Le Parlement européen a-t-il réagi à ce scandale ? 

Oui. Sa Présidente, Roberta Metsola, a lancé des enquêtes internes et annoncé des réformes rapides. Le Parlement européen n’a pas tergiversé pour décharger Mme Kaïli de ses fonctions de vice-présidente, pour lever l’immunité parlementaire des députés impliqués et pour retirer leur titre d’accès aux représentants des pays mis en cause. Mais je crois que l’ampleur du scandale et ce qu’il révèle des faiblesses du Parlement européen appellent des réformes plus ambitieuses encore. Il faut créer un organe indépendant doté de larges pouvoirs et de moyens, capable d’enquêter sur les allégations de comportements problématiques, d’examiner l’évolution du patrimoine des acteurs de l’Union européenne, de se prononcer sur les cas de pantouflage…

N'est-ce pas ce que les institutions européennes envisagent ? 

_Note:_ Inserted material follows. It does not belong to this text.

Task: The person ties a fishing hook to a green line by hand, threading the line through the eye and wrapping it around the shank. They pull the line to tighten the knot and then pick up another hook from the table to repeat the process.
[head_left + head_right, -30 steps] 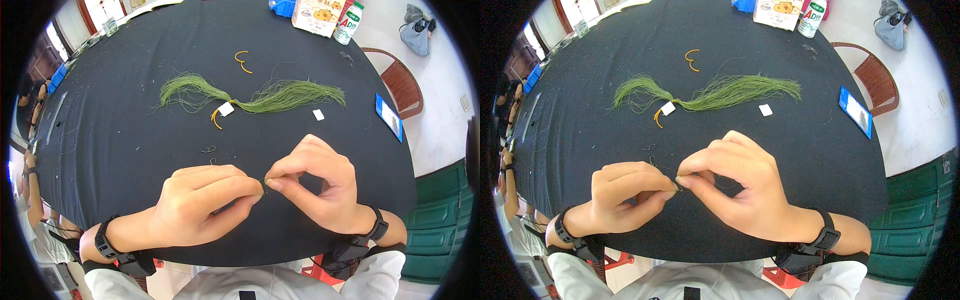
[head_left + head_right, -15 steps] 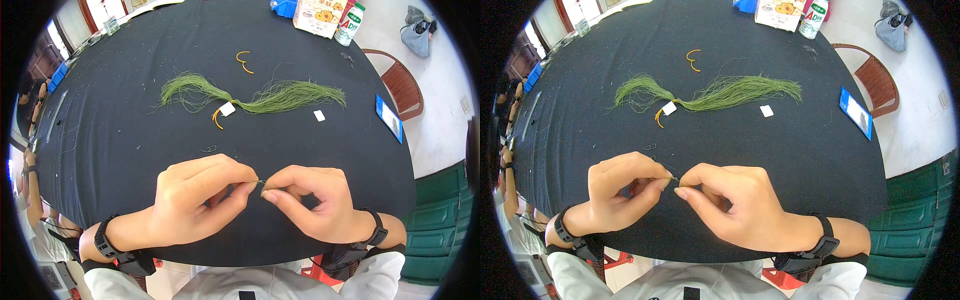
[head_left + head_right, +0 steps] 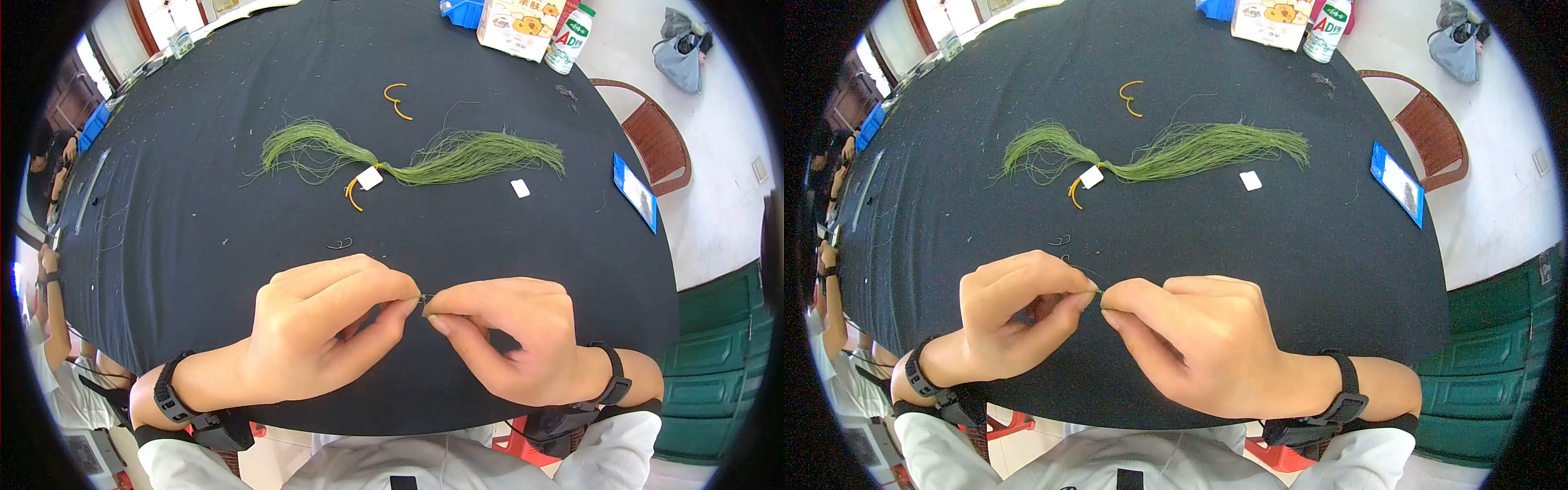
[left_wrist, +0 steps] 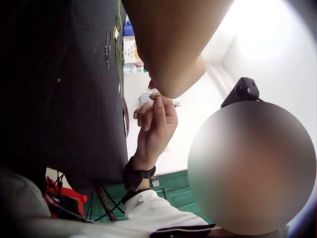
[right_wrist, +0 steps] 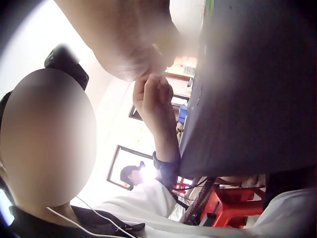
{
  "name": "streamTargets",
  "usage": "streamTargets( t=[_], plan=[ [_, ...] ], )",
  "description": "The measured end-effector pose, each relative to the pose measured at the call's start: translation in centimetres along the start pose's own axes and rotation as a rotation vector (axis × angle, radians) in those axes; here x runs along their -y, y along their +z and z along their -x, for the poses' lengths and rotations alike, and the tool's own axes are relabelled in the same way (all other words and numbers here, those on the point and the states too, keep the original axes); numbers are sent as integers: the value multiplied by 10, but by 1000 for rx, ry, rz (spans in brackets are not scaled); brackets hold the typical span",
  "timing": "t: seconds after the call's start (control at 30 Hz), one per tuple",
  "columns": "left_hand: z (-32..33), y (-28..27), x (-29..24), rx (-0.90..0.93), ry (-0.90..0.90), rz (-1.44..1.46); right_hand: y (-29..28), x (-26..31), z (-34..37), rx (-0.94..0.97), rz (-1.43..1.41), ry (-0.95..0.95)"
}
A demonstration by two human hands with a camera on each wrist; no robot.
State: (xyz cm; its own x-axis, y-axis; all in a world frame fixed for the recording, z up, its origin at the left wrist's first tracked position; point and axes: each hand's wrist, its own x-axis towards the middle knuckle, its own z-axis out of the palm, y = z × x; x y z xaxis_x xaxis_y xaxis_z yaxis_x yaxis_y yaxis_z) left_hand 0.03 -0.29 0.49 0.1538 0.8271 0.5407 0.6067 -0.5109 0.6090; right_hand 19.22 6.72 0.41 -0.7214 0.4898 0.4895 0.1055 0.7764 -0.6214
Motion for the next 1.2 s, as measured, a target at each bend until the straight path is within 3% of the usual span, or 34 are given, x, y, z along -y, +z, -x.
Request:
streamTargets(
  t=[0.4,1.2],
  plan=[
    [0,3,1,-14,68,5,4,-4,-3,-165,18,-97],
    [1,3,3,6,128,42,-1,-11,-8,-45,-172,58]
  ],
)
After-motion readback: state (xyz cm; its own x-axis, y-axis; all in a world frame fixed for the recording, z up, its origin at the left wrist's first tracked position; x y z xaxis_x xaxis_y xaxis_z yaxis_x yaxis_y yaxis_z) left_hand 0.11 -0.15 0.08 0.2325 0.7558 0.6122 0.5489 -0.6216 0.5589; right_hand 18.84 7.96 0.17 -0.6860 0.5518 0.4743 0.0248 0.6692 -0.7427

Un projet de « haute autorité » est dans les tuyaux depuis 2019, mais je ne suis pas très optimiste. D’abord, les institutions n’étaient pas d’accord sur les détails du dispositif – qui n’a donc pas vu le jour. Ensuite, elles envisagent d’agir dans un cadre inter-institutionnel, et non pas en s’appuyant sur une base légale solide. Pourtant l’article 298 TFUE, relatif à la « bonne administration » dans l’Union, permettrait de créer un tel organe et de lui donner l’autorité et l’indépendance requises. Enfin, pour sa composition, il est question de représentants des différentes institutions ; il est fort probable que ces gens fassent primer l’image et la réputation des institutions sur la sanction des comportements problématiques. Il faudrait créer un organe totalement indépendant, composé de personnalités qui n’ont aucun lien avec les institutions qu’elles contrôlent, et privilégient l’éthique. En somme, il faut un choc de transparence et de probité au Parlement européen pour envoyer un signe fort aux élus, aux groupes d’intérêts et aux citoyens, qui sont les spectateurs désabusés de cette pantalonnade. 

Entretien réalisé par Cécile Dauguet.